After the 2008 economic crash, I heard a phrase repeated globally: ‘if nature was a bank, it would have been bailed out a long time ago’. The sentiment is consistent with the Five Capitals model, and for a long time, it made a lot of sense to me.

I now realise though, there is something missing. In order to effectively ‘bail out’ nature long-term, we must create the conditions in which natural and social capital can regenerate themselves.

This requires upfront investment, but also the reconfiguration of our now outdated underlying structures, flows and processes.


And that’s why I love NbS

These solutions act at specific leverage points to change systems. Consider regenerative techniques:

  • restoring soil health drives climate benefits through carbon sequestration and improves crop yields
  • reforestation improves biodiversity and can create new sources of economic prosperity for vulnerable communities.

The list could go on, and on.

Where do we go from here?

Momentum around NbS is growing and Forum sees these solutions as central to fuelling a Transform trajectory– one possible pathway from the pandemic that will ultimately result in a regenerative economy capable of adapting and evolving as context changes, and of restoring the capitals that underpin our human, planetary and economic health.

24 years since the development of the Five Capitals, a regenerative economy is its next natural evolution and requires a much more ambitious approach if we are to stand any chance of delivering the SDGs.

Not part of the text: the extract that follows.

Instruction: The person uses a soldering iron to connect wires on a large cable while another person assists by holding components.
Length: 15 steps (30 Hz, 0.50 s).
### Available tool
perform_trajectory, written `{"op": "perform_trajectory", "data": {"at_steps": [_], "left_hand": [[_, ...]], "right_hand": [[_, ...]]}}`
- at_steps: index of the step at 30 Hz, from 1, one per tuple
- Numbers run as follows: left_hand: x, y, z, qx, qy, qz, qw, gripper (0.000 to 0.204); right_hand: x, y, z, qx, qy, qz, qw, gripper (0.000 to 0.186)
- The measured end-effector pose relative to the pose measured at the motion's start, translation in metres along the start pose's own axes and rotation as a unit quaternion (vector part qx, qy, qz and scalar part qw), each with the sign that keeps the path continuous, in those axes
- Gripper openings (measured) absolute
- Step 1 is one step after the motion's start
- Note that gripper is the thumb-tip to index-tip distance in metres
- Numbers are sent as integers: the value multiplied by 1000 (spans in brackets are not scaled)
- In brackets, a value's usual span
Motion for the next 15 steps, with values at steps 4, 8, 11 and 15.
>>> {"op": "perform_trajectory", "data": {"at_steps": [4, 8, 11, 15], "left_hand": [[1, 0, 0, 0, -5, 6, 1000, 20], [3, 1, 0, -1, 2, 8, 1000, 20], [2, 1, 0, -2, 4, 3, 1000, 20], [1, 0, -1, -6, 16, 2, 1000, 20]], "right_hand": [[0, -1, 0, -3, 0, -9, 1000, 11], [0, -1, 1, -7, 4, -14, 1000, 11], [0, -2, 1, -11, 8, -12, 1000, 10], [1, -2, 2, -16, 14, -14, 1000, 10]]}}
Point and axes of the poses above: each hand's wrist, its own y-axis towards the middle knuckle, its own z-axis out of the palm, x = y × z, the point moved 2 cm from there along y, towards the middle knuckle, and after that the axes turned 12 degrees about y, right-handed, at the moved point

As Business for Nature’s open letter said: ‘Currently, over  half the world's GDP, $44 trillion of economic value, is exposed to risks from nature loss. Before Coronavirus, the need to create more resilient economies and societies was clear, now it is inescapable. Healthy societies, resilient economies and thriving businesses rely on nature.’ 

Now is the time to get excited by the power of NbS. They aren’t new, but how they evolve from here will determine whether we can really solve the current crises we face – and business must now advocate for solutions in this space. The more NbS initiatives we see, the more we can secure the very foundations on which we all rely.


The COVID-19 crisis is having a devastating impact – both in terms of lives lost and economic disruption. At Forum for the Future, we believe that it would be tragic to go back to yesterday’s “business-as-usual”; moments of radical disruption like this provide unprecedented opportunities to reinvent the future. We are therefore calling for business, governments, civil society and communities to seize this moment in helping to deliver a more just, sustainable and resilient world.